Crowds scrum on down for Black Book screening

Paul Griffiths reports from the London Film Festival screening of Paul Verhoeven's latest film.

by Paul Griffiths

Carice van Houten in Black Book

Carice van Houten in Black Book

It has been six years since Paul Verhoeven's last film, the vapid Hollow Man, graced the big screen. Now he's back with Black Book, which he co-scripted with Gerard Soeteman, made in Europe following his decades-long stint in Hollywood. Getting its UK premier on the 23rd, his Second World War drama marks a decided turn in the director's sensibilities, - away from the American studio system to a story based in his native homeland.

The War is drawing to an inevitable close in occupied Holland where Carice van Houten's Rachel Stein, an attractive free-spirited Jewish woman, is in hiding, separated from her family. When they are then slain by the Nazis whilst fleeing the country, Rachel joins the Resistance movement to uncover what led them to their deaths, with her searching taking her deep undercover into the Gestapo headquarters.

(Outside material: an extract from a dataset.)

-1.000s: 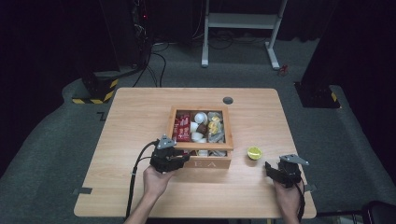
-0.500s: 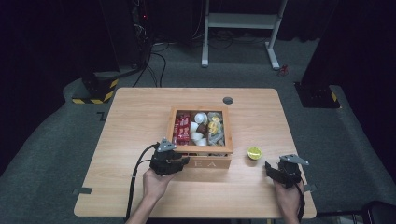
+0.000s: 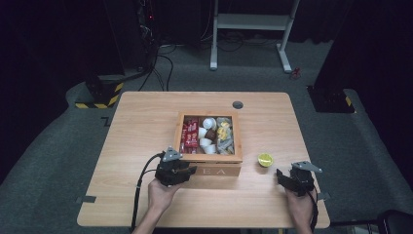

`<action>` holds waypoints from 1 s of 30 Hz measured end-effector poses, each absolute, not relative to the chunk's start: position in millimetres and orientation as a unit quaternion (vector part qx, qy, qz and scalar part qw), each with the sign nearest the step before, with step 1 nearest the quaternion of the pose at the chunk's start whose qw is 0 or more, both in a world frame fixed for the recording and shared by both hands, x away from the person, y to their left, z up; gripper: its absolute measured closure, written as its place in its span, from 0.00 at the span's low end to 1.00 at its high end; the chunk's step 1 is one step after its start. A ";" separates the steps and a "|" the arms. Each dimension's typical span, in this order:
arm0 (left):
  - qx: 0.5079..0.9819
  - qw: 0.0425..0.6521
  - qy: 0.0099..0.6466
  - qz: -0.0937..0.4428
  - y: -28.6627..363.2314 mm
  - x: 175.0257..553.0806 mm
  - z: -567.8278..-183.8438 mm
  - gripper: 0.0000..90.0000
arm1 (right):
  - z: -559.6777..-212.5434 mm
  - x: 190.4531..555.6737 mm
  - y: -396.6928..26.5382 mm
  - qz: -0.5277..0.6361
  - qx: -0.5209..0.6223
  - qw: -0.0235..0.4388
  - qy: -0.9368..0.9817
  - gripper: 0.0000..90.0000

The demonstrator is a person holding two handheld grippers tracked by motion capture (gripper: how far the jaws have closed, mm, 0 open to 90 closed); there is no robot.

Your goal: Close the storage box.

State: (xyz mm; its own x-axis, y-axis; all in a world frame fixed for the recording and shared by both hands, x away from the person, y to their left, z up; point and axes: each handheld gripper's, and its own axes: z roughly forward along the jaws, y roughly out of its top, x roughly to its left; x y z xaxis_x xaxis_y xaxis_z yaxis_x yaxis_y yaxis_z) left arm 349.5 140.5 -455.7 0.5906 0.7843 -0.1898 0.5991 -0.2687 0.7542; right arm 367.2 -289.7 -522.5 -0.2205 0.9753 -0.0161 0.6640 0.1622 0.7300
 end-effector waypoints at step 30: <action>0.794 0.412 0.437 0.098 145.5 343.8 -465.4 0.69 | -522.6 367.1 -289.7 0.306 0.570 0.254 0.719 0.39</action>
State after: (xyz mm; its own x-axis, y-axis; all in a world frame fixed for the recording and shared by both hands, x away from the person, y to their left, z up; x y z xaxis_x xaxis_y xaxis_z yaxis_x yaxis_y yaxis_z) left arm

It's a briskly paced period epic that retains some of the director's idiosyncratic tics while covering territory that will be new to fans only familiar with Showgirls and Starship Troopers and marks a long overdue step away from that Tinseltown tosh.

The crowd of pan-Europeans getting periodically soaked outside the cinema were testament to how eagerly his renaissance has been anticipated. Then having the director wax lyrical about his first European film for some 20 years is just one of lucky dips that the Festival kicks up with satisfying regularity. Just the thing to blow the blues away.

I caught up with Verhoeven after the screening to talk about his return to both the screen and Europe (read the interview here).

Highlight: Carice von Houten melting hearts by admitting that she fell in love with her co-star for real when she first Googled his picture.

Lowlight: Audience members from all society's strata scrumming the doors to get into Black Book. Desperation, the great social leveller.